Я выхожу из аудитории и хватаюсь за голову:
«Успокойся, успокойся, только не опять, только не снова». Я каждый раз вспоминаю тот случай в детском лагере. Сколько мне тогда было? Четырнадцать. Но я отлично помню, как мы с подругой учились целоваться. Наши кровати стояли впритык одна с другой, и по ночам мы гладили друг друга. Я даже один раз сосала её грудь (помню, как мне это дико нравилось). Я тогда была розовой, полностью розовой, и меня вообще не интересовали парни. Помню, мы даже сбегали из лагеря, чтобы никто не застукал, как мы целуемся. А ещё мы поклялись друг другу в верности…
А потом всё прошло. Раз — и нет, как рукой сняло, когда мы вернулись и домой. Хотя я предусмотрительно удалила её номер из телефона, а она потеряла свой ещё накануне отъезда. Я вернулась и стала нормальной, и мне опять начали нравиться парни.
Да что со мной происходит?
Дверь аудитории открывается, и выходит Маринка.
— Юль, ты чего? — смотрит она мне в глаза.
— Проснуться не могу никак, — говорю. — Вот решила кофе попить.
Подхожу к кофемату, заказываю.
— И мне закажи, — говорит она. — Слышь, ты извини, что я тебя напрягаю новенькой.
— Да забей! — отмахиваюсь. — Она, вроде, нормальная девчонка, думаю, подружимся.

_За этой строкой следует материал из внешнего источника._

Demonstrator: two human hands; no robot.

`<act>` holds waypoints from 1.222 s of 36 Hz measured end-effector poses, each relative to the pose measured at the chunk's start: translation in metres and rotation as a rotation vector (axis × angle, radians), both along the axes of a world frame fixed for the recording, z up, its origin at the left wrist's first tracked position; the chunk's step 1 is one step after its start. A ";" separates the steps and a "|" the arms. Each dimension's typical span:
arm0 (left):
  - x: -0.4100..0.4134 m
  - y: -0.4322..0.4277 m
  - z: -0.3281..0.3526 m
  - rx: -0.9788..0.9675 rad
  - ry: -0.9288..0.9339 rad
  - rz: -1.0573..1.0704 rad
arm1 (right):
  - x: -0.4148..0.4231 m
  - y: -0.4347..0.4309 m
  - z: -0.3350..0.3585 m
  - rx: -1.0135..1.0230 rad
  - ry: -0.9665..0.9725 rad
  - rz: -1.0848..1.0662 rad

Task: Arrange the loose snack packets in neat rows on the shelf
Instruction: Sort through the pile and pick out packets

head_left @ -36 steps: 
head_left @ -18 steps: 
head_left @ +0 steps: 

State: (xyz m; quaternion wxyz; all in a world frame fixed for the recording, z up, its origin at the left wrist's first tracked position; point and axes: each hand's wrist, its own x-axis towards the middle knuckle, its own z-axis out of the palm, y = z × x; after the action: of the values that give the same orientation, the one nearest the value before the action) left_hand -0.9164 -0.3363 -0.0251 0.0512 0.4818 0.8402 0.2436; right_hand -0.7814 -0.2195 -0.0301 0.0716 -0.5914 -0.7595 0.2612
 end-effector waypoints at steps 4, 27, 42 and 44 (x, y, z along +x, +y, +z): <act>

— Ха-ха! — говорит Маринка. — А она решила, что ты из-за неё убежала.
— Да ну, глупость какая!
Мы спокойно допиваем кофе и возвращаемся в аудиторию. Пол-лекции как не бывало, ещё пара пар (согласна, это странно звучит) — и домой. Как же достал этот институт!
На перемене я направляюсь в другой корпус, а Вика хвостиком ходит за мной. Всеми силами не хочу поднимать глаза, но приходится. Я останавливаюсь, разворачиваюсь и смотрю на неё — принцесса, фея из моих снов, ни единого изъяна. Так не бывает. Она слишком стройная, слишком красивая, слишком естественная для девушки. Пытаюсь найти в ней хоть что — нибудь, может, воротничок блузки загнут, или юбочка слишком длинная, ниже колен или туфельки недостаточно начинены, или волосы не идеально светлые. Но как назло всё идеально.